As developers struggle to offload excess condo inventory in an oversaturated market that at least partially stalled at the onset of the coronavirus pandemic, it is widely reported that investors and mezzanine lenders have swooped in with offers to buy units in bulk. While experts say that the steep discounts being proposed render most of these offers DOA, some transactions have gone through; the latest being the bulk sale of 10 units at Gramercy Park’s Rutherford Place.
The Real Deal notes in its reporting of the sale that Rutherford Place is an outlier among the projects involved in bulk deals, in that it is not one of the estimated 900 new or in-progress developments - mostly in Manhattan - that currently include the more than 15,000 unsold units across New York, according to real estate data provider Marketproof.
Instead, reports TRD, the 10-story building at 305 Second Avenue dates back to 1902, when it was built by none other than banker J.P. Morgan, who at the time intended it to be the city’s largest maternity hospital. Eventually it became a general hospital, and in the 1960s a drug treatment center. In the 1980s, Winthrop Chamberlin and Barnet Liberman bought the property from Beth Israel Medical Center and turned it into a residential condominium with about 127 units. They paid $5.5 million.
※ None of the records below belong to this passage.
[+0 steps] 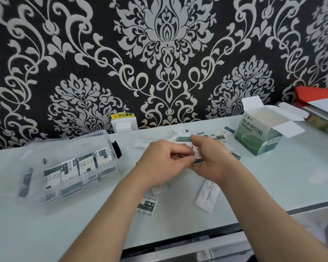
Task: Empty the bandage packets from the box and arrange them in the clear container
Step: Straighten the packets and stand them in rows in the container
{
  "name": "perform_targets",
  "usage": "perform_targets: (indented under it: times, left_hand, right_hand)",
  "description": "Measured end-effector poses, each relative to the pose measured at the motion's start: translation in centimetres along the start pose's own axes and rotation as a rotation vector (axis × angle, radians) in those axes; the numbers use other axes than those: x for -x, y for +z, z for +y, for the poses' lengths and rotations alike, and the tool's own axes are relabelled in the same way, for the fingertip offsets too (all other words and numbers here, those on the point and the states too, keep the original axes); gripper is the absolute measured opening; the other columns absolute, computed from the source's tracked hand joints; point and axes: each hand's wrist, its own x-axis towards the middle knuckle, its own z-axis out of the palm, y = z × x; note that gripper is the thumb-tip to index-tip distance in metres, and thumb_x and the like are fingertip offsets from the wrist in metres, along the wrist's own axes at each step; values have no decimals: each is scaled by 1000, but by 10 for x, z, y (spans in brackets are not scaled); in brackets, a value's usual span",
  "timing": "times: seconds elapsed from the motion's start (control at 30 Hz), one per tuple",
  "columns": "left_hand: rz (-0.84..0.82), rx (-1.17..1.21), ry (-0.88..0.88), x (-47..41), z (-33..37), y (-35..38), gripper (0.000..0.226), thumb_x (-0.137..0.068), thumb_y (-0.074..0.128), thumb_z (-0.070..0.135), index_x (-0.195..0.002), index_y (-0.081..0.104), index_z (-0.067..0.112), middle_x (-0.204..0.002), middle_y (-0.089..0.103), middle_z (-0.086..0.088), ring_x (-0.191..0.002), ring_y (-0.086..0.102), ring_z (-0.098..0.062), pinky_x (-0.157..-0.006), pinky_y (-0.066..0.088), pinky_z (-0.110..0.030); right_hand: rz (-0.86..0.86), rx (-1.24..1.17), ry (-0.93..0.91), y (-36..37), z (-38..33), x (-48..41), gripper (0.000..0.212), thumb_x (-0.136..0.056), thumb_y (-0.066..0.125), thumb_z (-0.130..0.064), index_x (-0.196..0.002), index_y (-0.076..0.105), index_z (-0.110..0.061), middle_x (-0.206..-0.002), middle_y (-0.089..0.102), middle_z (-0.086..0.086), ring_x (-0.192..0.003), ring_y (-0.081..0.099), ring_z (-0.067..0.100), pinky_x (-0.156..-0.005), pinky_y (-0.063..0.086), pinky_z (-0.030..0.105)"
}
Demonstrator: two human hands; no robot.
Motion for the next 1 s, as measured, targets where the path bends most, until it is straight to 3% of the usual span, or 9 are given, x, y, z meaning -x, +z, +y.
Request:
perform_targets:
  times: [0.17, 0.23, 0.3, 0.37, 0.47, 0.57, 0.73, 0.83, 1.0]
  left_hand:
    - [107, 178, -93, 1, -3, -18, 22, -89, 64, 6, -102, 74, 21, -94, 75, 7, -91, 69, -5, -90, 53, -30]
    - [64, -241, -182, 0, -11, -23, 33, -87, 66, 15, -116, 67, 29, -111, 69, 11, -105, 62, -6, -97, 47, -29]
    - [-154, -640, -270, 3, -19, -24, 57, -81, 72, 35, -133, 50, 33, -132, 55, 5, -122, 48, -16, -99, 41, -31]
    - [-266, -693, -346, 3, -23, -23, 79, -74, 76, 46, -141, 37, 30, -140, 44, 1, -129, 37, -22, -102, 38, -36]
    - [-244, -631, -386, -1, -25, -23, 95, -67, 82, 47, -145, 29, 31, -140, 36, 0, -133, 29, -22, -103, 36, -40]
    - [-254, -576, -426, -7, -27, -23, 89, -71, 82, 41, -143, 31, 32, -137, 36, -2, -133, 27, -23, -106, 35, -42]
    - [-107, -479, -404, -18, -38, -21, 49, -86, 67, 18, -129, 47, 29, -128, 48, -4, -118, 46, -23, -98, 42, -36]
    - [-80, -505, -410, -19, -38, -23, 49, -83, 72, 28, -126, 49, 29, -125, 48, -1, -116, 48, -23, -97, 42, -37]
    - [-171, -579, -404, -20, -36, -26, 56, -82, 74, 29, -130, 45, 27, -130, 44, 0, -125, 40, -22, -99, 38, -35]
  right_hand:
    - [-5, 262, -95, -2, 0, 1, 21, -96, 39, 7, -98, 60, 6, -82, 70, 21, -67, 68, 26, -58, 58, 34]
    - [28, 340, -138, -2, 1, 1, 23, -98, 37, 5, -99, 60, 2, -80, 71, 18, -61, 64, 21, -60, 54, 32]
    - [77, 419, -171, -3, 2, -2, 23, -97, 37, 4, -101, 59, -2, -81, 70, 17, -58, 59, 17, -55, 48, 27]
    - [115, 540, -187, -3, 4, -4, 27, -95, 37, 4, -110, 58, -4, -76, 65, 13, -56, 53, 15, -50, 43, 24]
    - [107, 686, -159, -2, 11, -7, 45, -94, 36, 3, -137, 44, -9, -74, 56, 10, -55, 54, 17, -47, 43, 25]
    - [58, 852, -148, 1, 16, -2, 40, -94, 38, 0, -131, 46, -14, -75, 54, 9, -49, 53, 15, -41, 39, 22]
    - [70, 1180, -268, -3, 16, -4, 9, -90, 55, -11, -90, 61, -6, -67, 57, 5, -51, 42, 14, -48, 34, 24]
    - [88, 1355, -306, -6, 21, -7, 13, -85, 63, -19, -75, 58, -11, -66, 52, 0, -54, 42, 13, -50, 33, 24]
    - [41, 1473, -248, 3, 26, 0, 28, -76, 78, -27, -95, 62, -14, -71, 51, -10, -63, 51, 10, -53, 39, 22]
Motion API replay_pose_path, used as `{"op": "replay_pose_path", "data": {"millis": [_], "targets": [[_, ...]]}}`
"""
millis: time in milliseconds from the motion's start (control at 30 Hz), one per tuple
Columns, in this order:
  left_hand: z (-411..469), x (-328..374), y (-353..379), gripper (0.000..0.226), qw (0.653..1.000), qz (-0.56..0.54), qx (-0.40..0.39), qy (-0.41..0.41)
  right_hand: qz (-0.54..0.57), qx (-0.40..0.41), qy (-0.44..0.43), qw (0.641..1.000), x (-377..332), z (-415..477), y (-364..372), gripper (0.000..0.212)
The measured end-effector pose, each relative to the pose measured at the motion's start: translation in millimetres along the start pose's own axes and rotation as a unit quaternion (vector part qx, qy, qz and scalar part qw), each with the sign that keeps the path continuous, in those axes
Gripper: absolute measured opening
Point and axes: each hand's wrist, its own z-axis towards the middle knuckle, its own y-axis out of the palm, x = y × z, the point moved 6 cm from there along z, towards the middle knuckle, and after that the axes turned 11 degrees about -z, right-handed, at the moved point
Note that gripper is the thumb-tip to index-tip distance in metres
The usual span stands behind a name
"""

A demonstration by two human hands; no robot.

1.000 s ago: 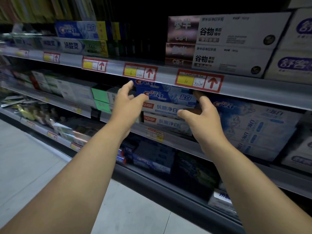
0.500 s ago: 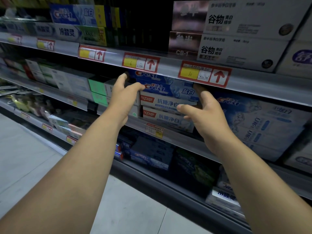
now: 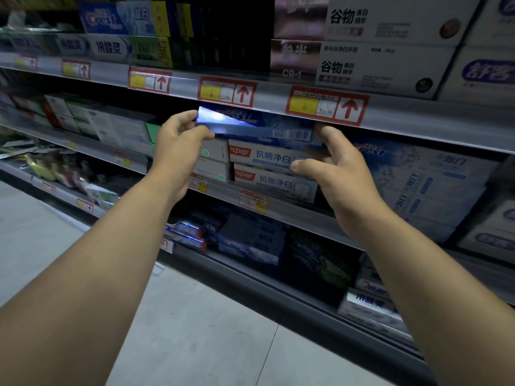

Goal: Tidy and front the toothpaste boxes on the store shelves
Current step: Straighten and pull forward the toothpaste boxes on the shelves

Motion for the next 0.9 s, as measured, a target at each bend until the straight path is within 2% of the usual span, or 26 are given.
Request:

Initially, the developers—owners of real estate firm Mountbatten, known also for its 1980s conversion of the West Village’s Printing House into condos—opted to rent out most of the units to receive related tax benefits. Over the years, according to New York Magazine, tenants at the building included a sizable list of well-knowns: comedian Dave Chappelle; producer Benny Medina; rapper and producer Sean “Diddy” Combs; musicians David Lee Roth, Duncan Sheik, and Ryan Adams; music scions Theodora and Alexandra Richards (daughters of Rolling Stone Keith); celeb sibs Charlotte and Samantha Ronson; and actors Penn Badgley, Wesley Snipes, Judd Nelson, Chris Farley, and Tom Cruise and his then-wife Mimi Rogers.
According to a New York Times piece from 2006—the year that Chamberlin and Liberman first began to sell units in earnest—the units at Rutherford were as interesting as their storied residents. “Because of the limitations imposed by its structural origins as a hospital,” the Times describes the building, “no two of the 127 apartments have the same layout. ... There are eight simplexes, 50 duplexes, 66 triplexes, and three quadriplexes [sic]. With some rooms perched over others, including sleeping lofts over studios, ceilings vary drastically from 7.6 feet to 19 feet—in some cases, in the same room.”